Treatment means patients will not be lost to follow-up

Anton Hommer, MD
Anton Hommer

“Glaucoma suspect” describes a person who has borderline signs of glaucoma. It might be the appearance of the optic disc or retinal nerve fiber layer. If only the pressure is elevated, we call it ocular hypertension. The decision of treating or not treating these patients depends on the risk profile. I always prescribe treatment (preferably with prostaglandins or, as a second choice, beta-blockers) when IOP approaches 30 mm Hg, even with normal pachymetry and no other risk factors. I also consider a family history of glaucoma as a good reason to treat. But there are also other patient-related and physician-related factors that, in my opinion, are equally important in the decision.
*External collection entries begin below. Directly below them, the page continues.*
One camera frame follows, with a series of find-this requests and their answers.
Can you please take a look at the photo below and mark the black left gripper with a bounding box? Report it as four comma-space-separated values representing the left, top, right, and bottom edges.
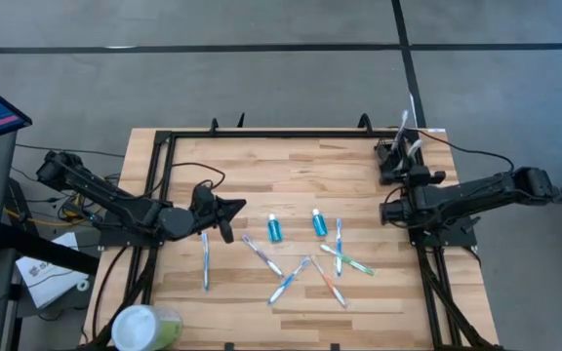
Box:
190, 184, 248, 231

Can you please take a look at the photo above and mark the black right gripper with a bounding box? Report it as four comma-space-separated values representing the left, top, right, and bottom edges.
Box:
405, 151, 432, 199

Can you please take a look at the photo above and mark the pale toothbrush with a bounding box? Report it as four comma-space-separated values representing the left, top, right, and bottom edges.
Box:
390, 109, 410, 152
405, 138, 424, 161

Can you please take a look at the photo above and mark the blue white toothbrush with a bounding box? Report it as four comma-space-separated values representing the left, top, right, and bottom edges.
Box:
334, 217, 344, 278
200, 231, 211, 293
266, 256, 311, 307

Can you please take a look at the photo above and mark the green toothbrush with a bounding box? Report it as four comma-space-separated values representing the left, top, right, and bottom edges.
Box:
319, 242, 377, 277

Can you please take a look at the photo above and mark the orange toothbrush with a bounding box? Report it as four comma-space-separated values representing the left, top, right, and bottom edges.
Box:
308, 253, 349, 309

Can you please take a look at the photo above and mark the green canister white lid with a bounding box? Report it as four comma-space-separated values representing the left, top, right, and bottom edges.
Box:
110, 304, 184, 351

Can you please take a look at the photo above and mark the black cart beam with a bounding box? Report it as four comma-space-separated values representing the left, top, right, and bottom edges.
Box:
0, 221, 100, 277

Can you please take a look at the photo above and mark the white paper box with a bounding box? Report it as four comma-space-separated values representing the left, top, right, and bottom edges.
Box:
15, 231, 91, 310

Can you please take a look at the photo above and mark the black wire caddy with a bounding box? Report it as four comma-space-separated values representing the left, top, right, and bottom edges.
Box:
375, 137, 424, 187

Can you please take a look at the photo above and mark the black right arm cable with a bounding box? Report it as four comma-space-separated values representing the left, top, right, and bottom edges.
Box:
390, 125, 516, 175

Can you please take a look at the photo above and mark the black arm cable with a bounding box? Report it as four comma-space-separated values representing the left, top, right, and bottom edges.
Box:
390, 125, 516, 175
161, 162, 227, 192

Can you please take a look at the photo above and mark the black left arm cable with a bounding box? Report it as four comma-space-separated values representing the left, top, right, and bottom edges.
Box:
161, 162, 227, 192

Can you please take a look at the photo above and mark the thin black floor cable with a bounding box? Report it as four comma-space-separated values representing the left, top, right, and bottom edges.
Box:
15, 142, 126, 160

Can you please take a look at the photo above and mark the yellow cable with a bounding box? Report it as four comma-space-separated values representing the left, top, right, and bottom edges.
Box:
3, 207, 102, 229
We all agree that regular monitoring of a glaucoma suspect is mandatory. If you are sure that your patient trusts your judgment, serenely accepts to wait and see, and will come back for regular visits, treatment can be postponed to when it is definitely needed. But not many patients react in this way to the uncertainty of a “suspect” disease. Some of them, if you send them back without any treatment, get very anxious and afraid to become blind. Others, at the opposite end of the spectrum, underestimate their condition and do not come back for visits. In all these patients, the benefits of treatment outweigh the disadvantages. Medications nowadays are safer; we even have preservative-free options that can conveniently be taken in once-a-day doses. They have very few systemic side effects, and so there are fewer concerns about treating. It is known that patients are more compliant with screening schedules if they are on medical therapy, and this, together with the appropriate information on the critical importance of a regular follow-up, will work in favor of not losing and regularly monitoring glaucoma suspects.

Anton Hommer, MD, is a senior consultant, Hera Hospital, Vienna, Austria.

COUNTER

Eye needs to show clear evidence of progression

Masaki Tanito, MD, PhD
Masaki Tanito

There are several reasons for not treating a glaucoma suspect. First of all, the possible side effects of medications in patients who possibly do not need them. Then, the inconvenience of time-consuming everyday instillations and the burden of more frequent visits to the clinic. Last but not least, glaucoma medications are expensive. In Japan, public insurance covers 70% of the cost, while patients need to cover 30%.

We must take into account that all the problems associated with the use of medications are going to be there for life. Once medications are started, there are very few chances to quit them. Bearing this in mind, we never rush into treatment. The true priority in the case of a glaucoma suspect, for both patients and physicians, is not to miss a possible conversion to glaucoma, and therefore I perform sequential examinations every 6 to 12 months. I consider treatment, usually with topical prostaglandins, only when the risk of developing glaucoma is remarkably high, ie, when there is glaucoma in the fellow eye or when there is a clear rise of IOP to more than 23 mm Hg. In the Japanese population, the average IOP is 14.5 mm Hg, and most cases of glaucoma suspects are expected to show no IOP rise because of the high rate of normal-tension glaucoma. Otherwise, I will not start any therapy until the eye shows clear evidence of visual field decline progression by sequential visual field testing or morphological changes such as rim thinning, widening of RNFL defect or RNFL thinning.

Masaki Tanito, MD, PhD, is an associate professor, Department of Ophthalmology, Shimane University, Shimane, Japan.